▶ [Required action] Search term "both": copy each line of the data containing it.

[[ Data provided, beginning ]]

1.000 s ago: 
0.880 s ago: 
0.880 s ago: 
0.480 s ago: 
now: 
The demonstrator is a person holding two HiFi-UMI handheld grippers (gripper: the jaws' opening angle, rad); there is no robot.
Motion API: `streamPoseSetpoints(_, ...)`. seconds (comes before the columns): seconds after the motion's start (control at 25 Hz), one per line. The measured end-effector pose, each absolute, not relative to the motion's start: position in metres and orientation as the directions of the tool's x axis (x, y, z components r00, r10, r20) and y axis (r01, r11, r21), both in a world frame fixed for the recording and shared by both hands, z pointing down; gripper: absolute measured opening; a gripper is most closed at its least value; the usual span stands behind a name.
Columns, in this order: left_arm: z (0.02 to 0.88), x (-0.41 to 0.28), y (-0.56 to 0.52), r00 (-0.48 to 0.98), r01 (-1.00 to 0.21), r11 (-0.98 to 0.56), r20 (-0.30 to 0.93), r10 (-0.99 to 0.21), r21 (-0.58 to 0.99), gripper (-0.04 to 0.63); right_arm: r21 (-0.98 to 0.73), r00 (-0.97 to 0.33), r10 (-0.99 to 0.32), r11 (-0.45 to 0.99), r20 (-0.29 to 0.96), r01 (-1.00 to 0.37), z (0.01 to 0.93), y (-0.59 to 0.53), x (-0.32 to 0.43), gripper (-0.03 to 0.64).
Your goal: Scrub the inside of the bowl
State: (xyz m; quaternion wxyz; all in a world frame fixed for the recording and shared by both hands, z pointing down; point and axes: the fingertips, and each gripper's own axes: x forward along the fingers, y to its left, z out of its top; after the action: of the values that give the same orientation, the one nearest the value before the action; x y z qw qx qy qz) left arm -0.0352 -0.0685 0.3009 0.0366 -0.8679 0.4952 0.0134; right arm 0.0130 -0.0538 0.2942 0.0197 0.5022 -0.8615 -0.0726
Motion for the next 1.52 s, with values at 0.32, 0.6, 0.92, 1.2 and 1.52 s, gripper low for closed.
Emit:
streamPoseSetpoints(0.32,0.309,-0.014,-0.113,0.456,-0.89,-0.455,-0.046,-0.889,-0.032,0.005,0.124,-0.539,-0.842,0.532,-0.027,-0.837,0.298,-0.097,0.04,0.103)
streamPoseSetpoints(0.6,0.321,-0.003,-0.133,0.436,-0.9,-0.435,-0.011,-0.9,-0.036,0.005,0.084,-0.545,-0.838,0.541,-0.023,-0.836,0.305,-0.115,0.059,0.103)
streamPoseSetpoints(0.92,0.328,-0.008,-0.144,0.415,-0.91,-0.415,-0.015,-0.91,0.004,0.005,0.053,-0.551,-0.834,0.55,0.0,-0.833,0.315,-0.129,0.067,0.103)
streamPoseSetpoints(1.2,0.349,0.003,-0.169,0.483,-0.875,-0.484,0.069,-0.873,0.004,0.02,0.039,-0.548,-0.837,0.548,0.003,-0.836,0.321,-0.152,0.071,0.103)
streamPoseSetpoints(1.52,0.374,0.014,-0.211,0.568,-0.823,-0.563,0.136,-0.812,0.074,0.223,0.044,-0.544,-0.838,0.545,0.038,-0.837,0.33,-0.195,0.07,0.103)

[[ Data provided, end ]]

▶ [Answer box]
Motion API: `streamPoseSetpoints(_, ...)`. seconds (comes before the columns): seconds after the motion's start (control at 25 Hz), one per line. The measured end-effector pose, each absolute, not relative to the motion's start: position in metres and orientation as the directions of the tool's x axis (x, y, z components r00, r10, r20) and y axis (r01, r11, r21), both in a world frame fixed for the recording and shared by both hands, z pointing down; gripper: absolute measured opening; a gripper is most closed at its least value; the usual span stands behind a name.
State: (xyz m; quaternion wxyz; all in a world frame fixed for the recording and shared by both hands, z pointing down; point and axes: the fingertips, and each gripper's own axes: x forward along the fingers, y to its left, z out of its top; after the action: of the values that give the same orientation, the one nearest the value before the action; x y z qw qx qy qz) left arm -0.0352 -0.0685 0.3009 0.0366 -0.8679 0.4952 0.0134; right arm 0.0130 -0.0538 0.2942 0.0197 0.5022 -0.8615 -0.0726

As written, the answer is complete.